Is this button disabled? does it disappear when unusable? , or even what actions to perform when a button is pressed. But these illustrations say nothing about animations, control states, or even what actions to perform when a button is pressed. Before you start writing the code behind these illustrations, you should be able to answer all of those questions. This can be exhaustive and tedious work, but you won’t regret it it can save you from re writing huge amounts of code and re creating interfaces due to a minor misunderstanding with major implications. Separate wireframes for 3.5 and 4 screens are probably excessive, but you may have to make them in most cases, you can simply change proportions. If your client supplies you with graphics, make sure that they are correctly sized with the proper aspect ratios morphing any bitmap that has text or objects like circles will introduce distortions.

Don’t presume that you can stretch a 3.5 splash screen into a 4 splash and just roll with it. Key questions to ask in the application design document: what does the application do, and how quickly does it do it? what are possible failure conditions and how are they handled? what one time operations are done at the first execution i.e. Bookmarks , what are the limitations? generalize these ideas, and be as detailed and thorough as you can because errors or misunderstandings here will mean rewriting code. If your client writes the functional and user interface design, you should subsequently agree on a set of milestones.

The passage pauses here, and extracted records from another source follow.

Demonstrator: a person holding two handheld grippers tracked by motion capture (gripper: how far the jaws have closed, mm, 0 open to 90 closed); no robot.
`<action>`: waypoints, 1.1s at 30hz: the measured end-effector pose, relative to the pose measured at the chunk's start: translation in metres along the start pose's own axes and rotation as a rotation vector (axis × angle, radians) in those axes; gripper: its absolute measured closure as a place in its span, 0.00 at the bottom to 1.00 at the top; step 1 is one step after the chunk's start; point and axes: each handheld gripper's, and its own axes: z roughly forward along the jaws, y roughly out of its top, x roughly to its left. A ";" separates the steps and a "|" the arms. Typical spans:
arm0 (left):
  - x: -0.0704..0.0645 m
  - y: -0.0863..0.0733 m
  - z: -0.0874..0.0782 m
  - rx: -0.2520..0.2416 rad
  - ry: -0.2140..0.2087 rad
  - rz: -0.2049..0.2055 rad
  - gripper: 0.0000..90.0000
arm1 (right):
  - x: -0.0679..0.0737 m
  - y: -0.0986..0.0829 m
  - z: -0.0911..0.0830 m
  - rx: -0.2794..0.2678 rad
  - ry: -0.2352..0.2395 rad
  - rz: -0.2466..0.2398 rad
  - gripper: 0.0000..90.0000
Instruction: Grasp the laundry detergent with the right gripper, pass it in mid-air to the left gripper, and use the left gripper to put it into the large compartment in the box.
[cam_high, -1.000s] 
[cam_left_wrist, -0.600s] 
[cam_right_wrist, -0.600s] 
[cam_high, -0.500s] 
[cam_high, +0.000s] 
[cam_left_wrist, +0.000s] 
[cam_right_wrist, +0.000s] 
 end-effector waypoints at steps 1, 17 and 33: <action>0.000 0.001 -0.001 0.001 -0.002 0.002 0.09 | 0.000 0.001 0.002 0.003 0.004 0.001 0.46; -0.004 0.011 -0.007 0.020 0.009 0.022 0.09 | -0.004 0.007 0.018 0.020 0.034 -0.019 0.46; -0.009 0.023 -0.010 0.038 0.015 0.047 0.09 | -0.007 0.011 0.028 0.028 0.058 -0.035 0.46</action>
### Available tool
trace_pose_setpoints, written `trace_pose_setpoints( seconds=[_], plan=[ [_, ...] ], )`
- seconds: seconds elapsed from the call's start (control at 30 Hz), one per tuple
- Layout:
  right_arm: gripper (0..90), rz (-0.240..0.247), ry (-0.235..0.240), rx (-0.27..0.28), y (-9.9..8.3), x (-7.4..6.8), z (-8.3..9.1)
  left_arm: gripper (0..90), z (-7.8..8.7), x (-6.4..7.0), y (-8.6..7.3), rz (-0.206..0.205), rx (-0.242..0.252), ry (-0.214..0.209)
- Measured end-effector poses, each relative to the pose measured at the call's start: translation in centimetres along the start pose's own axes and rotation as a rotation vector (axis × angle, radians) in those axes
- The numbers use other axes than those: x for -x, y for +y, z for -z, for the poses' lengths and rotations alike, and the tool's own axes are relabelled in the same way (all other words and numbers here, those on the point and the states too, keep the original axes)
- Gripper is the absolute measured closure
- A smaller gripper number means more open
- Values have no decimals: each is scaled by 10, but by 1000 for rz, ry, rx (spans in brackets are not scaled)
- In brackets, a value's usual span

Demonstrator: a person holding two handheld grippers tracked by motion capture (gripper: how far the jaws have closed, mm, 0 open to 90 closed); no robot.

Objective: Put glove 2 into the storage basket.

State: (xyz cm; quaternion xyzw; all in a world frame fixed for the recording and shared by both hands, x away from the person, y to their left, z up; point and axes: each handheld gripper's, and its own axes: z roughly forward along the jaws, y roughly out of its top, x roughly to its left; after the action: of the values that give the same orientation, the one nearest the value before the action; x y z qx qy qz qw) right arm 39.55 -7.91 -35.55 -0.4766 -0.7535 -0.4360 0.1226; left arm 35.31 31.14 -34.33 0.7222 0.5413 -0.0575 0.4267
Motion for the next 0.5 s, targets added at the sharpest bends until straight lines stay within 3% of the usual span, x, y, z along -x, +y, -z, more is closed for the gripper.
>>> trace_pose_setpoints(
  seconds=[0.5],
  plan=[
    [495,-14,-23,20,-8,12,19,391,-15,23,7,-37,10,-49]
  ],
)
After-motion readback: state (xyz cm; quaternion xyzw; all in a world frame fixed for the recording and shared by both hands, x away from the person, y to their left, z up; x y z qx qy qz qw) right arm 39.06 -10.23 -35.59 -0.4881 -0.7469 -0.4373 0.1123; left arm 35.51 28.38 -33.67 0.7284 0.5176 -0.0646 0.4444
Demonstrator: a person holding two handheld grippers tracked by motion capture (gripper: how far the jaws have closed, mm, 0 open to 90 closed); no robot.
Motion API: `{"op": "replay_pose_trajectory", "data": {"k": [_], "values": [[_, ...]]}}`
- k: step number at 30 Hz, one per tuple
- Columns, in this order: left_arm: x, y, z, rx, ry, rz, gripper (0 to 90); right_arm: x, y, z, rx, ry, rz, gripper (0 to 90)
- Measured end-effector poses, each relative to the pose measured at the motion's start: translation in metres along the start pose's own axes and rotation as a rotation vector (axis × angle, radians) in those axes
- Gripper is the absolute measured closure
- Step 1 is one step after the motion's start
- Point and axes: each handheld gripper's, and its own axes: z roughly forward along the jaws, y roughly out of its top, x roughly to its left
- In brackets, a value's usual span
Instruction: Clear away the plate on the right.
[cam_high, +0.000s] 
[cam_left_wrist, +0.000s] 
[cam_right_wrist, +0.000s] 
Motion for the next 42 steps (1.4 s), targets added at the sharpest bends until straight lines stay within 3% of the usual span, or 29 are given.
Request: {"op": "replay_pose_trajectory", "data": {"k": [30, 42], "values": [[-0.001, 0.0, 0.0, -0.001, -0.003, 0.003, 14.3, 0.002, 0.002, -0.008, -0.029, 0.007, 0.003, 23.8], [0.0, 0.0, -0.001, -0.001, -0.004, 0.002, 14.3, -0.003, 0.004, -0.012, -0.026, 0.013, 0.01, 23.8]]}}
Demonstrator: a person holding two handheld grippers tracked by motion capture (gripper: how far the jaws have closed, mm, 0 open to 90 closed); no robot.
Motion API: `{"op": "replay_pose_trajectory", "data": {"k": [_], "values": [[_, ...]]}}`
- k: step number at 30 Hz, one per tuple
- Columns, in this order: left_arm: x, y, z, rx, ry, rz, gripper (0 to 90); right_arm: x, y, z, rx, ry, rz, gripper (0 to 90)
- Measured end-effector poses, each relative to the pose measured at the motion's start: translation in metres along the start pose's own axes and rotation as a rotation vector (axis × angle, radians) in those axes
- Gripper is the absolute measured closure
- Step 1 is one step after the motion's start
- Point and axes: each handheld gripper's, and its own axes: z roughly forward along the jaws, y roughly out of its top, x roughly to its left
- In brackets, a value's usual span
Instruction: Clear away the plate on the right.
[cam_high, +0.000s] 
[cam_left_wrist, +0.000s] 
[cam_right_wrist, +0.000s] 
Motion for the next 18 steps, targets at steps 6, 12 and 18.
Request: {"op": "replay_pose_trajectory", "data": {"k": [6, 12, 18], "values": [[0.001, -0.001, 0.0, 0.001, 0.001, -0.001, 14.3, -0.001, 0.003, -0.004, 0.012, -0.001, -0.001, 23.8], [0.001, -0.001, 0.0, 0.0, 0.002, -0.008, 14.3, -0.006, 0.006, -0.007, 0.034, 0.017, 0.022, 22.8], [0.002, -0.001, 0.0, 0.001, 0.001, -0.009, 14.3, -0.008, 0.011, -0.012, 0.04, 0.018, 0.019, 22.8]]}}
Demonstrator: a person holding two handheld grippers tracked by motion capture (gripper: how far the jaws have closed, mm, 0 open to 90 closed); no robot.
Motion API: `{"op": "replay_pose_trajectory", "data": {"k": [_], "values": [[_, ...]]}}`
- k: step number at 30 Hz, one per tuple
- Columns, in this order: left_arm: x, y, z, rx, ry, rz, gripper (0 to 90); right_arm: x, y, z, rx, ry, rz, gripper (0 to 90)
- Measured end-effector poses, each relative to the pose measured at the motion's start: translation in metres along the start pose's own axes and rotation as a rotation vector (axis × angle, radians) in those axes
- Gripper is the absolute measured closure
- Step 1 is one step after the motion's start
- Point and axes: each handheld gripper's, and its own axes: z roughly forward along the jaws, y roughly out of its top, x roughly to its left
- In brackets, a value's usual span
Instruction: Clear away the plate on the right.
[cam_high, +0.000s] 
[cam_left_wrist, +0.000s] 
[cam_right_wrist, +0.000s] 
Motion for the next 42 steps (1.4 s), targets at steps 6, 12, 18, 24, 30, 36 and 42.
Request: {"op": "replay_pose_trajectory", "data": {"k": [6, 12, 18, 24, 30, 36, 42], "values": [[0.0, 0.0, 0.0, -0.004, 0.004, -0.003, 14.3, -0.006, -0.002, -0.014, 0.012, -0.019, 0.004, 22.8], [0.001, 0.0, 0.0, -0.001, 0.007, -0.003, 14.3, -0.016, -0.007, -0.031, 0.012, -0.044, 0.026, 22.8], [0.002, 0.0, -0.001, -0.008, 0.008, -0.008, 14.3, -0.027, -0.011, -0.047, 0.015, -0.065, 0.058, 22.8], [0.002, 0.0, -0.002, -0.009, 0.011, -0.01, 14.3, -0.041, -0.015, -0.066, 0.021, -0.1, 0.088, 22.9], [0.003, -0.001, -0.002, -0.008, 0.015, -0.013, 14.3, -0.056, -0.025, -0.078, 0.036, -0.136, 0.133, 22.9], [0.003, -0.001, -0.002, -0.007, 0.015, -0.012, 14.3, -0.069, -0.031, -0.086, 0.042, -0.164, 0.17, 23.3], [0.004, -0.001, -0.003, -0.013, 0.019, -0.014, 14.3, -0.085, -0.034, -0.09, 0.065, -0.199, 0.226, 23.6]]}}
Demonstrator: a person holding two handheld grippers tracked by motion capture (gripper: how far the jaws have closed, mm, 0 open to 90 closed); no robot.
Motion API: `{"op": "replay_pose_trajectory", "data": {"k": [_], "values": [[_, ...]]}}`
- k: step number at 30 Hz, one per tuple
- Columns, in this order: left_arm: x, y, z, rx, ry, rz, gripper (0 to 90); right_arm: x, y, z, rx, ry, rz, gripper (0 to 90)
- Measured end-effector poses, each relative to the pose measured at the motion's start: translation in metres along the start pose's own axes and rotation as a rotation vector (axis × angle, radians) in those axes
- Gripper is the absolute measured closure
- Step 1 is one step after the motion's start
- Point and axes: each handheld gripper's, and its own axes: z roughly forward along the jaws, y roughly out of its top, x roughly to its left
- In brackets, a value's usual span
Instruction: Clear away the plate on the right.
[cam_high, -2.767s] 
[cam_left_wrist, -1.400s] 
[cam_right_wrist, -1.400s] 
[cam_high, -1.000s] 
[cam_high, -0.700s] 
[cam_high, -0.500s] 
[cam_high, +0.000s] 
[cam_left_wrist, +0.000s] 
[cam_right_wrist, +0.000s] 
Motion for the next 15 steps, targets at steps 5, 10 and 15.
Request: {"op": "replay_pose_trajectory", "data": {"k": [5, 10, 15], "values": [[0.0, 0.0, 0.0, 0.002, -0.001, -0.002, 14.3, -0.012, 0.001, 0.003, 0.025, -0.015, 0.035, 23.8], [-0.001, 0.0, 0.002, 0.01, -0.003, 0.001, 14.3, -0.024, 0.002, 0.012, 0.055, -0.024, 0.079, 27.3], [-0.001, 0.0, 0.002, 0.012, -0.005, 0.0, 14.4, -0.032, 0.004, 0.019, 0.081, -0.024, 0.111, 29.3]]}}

Sometimes these are billing thresholds as well, but at the very least they provide a clear metric toward completion.

Milestones may be in terms of functionality and/or components they may even be separate applications if the gig involves a suite of deliverables. What application states high level descriptions of core user scenarios will the user encounter? for example, your functional description might look like: first run creating a new _ game, search, etc. Operations background and foreground behavior include wireframes for each page, with detailed descriptions of: each control, including states enabled/disabled/highlighted and operations. Here are the wireframes related to my latest ios app, notifeye available now on the app store: if you’re interested, i made these mockups using balsamiq’s wireframing tool.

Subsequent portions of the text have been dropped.